Once the line containing "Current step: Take" is found in the records below, return it and each following line exactly, up to and including the line containing "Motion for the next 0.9", and nothing else.

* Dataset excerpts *
== Segment start ==
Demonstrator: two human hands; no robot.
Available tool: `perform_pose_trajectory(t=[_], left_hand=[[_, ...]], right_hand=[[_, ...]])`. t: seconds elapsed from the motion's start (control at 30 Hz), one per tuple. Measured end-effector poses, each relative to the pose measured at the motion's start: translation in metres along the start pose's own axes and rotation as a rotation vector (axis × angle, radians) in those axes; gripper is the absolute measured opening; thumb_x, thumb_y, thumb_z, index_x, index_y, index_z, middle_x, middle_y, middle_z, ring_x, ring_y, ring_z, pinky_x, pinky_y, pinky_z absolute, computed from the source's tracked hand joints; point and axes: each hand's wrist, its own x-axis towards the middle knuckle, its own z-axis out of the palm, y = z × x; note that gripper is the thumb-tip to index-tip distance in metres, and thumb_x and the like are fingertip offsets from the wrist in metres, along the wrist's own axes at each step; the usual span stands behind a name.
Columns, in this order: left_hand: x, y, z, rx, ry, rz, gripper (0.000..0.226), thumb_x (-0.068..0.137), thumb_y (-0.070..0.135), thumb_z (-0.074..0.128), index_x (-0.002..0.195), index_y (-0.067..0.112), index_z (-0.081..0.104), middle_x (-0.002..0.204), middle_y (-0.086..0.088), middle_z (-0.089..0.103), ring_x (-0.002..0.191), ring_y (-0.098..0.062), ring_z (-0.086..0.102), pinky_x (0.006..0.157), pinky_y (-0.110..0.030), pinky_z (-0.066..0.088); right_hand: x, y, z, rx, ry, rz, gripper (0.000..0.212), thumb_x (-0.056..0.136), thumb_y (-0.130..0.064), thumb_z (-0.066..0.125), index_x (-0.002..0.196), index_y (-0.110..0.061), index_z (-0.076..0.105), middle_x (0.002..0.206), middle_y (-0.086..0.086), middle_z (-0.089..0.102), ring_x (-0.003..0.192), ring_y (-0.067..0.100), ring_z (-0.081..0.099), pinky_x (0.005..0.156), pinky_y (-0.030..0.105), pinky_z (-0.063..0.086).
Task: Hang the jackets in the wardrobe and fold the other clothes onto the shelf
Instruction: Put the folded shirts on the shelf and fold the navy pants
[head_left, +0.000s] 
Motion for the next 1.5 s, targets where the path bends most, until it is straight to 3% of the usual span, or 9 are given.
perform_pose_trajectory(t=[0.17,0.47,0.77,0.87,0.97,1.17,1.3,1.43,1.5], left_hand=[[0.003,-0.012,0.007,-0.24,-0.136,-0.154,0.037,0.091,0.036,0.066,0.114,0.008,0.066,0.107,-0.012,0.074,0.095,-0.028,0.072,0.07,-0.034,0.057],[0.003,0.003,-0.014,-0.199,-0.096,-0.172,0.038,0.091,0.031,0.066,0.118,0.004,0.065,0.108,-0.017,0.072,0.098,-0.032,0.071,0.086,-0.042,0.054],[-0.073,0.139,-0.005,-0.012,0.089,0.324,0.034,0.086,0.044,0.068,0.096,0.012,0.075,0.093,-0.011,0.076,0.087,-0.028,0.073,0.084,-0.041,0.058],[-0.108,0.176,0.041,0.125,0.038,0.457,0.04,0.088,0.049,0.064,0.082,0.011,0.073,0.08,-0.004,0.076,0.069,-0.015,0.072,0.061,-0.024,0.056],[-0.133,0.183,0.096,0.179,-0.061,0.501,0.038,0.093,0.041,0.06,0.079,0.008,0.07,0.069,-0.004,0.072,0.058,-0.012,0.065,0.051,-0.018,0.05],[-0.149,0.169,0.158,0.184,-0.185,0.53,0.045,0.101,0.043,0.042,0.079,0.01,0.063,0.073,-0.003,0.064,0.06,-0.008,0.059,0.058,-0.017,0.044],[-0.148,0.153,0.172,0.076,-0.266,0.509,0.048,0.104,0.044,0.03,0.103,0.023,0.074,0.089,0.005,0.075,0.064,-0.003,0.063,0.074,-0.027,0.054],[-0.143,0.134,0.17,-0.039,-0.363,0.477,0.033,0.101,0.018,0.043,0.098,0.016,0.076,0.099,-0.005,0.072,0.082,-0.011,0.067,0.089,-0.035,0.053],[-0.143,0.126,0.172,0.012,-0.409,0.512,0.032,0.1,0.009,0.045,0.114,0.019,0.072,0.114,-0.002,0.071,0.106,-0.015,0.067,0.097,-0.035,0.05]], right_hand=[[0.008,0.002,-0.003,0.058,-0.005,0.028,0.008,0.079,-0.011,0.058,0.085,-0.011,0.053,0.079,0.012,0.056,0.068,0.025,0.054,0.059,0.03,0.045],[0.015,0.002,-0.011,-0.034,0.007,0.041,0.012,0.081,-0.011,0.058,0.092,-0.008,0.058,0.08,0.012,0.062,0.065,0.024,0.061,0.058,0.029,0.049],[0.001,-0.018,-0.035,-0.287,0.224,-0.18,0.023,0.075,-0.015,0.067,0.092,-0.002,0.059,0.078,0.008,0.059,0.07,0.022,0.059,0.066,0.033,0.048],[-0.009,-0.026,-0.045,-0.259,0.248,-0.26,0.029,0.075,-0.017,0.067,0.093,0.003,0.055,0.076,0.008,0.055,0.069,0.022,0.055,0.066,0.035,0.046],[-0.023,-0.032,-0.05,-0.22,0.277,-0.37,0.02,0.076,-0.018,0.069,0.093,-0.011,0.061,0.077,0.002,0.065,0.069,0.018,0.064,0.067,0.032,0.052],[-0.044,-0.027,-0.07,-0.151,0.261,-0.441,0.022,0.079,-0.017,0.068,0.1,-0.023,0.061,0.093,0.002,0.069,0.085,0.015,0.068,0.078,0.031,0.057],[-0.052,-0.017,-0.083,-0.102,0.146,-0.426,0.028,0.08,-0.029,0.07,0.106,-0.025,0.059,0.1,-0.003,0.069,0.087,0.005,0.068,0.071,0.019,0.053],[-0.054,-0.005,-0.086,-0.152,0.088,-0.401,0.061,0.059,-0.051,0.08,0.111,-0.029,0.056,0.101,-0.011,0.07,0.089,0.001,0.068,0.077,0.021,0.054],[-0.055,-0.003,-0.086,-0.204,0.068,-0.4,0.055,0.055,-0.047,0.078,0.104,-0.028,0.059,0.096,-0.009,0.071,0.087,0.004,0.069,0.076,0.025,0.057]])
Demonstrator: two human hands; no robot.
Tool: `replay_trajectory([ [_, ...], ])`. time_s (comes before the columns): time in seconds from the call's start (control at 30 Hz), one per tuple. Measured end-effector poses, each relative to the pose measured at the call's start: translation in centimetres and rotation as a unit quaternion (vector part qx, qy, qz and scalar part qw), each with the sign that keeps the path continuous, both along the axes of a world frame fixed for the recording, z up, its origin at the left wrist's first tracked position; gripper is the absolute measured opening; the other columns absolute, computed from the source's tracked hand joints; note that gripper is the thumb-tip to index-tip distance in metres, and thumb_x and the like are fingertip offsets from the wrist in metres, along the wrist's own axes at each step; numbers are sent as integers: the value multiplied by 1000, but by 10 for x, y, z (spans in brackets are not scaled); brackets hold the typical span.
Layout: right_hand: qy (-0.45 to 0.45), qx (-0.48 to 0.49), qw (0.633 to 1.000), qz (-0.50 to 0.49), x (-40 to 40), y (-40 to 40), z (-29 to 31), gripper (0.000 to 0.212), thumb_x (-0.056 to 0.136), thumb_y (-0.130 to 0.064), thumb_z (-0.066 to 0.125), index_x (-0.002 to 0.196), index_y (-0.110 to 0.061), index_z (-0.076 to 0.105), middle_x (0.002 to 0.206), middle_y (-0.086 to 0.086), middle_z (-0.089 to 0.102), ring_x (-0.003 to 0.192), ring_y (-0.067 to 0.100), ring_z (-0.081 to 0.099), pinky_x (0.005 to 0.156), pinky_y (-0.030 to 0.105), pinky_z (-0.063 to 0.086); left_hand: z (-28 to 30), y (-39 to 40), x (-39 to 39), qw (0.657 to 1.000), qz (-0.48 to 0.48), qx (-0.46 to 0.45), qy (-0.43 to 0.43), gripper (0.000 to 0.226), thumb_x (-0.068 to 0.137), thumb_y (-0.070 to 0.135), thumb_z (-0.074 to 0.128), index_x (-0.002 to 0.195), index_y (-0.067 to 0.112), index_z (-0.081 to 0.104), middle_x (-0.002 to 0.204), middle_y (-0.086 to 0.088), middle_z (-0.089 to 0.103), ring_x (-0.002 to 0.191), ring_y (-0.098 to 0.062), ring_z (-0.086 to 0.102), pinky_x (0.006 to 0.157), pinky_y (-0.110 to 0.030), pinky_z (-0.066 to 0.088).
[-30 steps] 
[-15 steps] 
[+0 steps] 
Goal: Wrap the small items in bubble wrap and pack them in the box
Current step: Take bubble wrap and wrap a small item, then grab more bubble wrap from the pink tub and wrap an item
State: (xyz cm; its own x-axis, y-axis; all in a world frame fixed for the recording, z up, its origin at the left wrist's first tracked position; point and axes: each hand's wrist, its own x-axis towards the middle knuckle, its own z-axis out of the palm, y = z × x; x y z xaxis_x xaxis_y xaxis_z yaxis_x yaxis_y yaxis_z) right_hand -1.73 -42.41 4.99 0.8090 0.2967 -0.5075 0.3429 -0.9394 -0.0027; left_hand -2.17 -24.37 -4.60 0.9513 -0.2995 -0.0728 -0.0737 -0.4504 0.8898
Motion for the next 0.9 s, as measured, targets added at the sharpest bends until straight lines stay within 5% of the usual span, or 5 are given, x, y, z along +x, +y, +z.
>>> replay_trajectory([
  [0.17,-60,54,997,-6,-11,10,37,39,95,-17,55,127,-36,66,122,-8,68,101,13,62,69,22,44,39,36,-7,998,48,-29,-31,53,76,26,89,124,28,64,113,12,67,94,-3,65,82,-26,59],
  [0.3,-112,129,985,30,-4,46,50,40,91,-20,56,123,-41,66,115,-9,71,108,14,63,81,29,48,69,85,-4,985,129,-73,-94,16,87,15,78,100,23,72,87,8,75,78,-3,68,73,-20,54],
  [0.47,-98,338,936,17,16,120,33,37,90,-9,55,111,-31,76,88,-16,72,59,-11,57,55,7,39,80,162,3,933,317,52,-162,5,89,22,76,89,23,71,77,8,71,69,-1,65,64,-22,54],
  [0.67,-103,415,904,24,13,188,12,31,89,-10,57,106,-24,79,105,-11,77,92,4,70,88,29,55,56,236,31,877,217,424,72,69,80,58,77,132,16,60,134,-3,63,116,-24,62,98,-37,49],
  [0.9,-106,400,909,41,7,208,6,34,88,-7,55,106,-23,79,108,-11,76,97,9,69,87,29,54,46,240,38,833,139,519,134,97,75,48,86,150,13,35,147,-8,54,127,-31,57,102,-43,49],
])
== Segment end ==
* Your response *
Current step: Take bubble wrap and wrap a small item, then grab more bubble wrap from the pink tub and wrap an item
State: (xyz cm; its own x-axis, y-axis; all in a world frame fixed for the recording, z up, its origin at the left wrist's first tracked position; point and axes: each hand's wrist, its own x-axis towards the middle knuckle, its own z-axis out of the palm, y = z × x; x y z xaxis_x xaxis_y xaxis_z yaxis_x yaxis_y yaxis_z) right_hand -1.73 -42.41 4.99 0.8090 0.2967 -0.5075 0.3429 -0.9394 -0.0027; left_hand -2.17 -24.37 -4.60 0.9513 -0.2995 -0.0728 -0.0737 -0.4504 0.8898
Motion for the next 0.9 s, as measured, targets added at the sharpest bends until straight lines stay within 5% of the usual span, or 5 are given, x, y, z along +x, +y, +z.

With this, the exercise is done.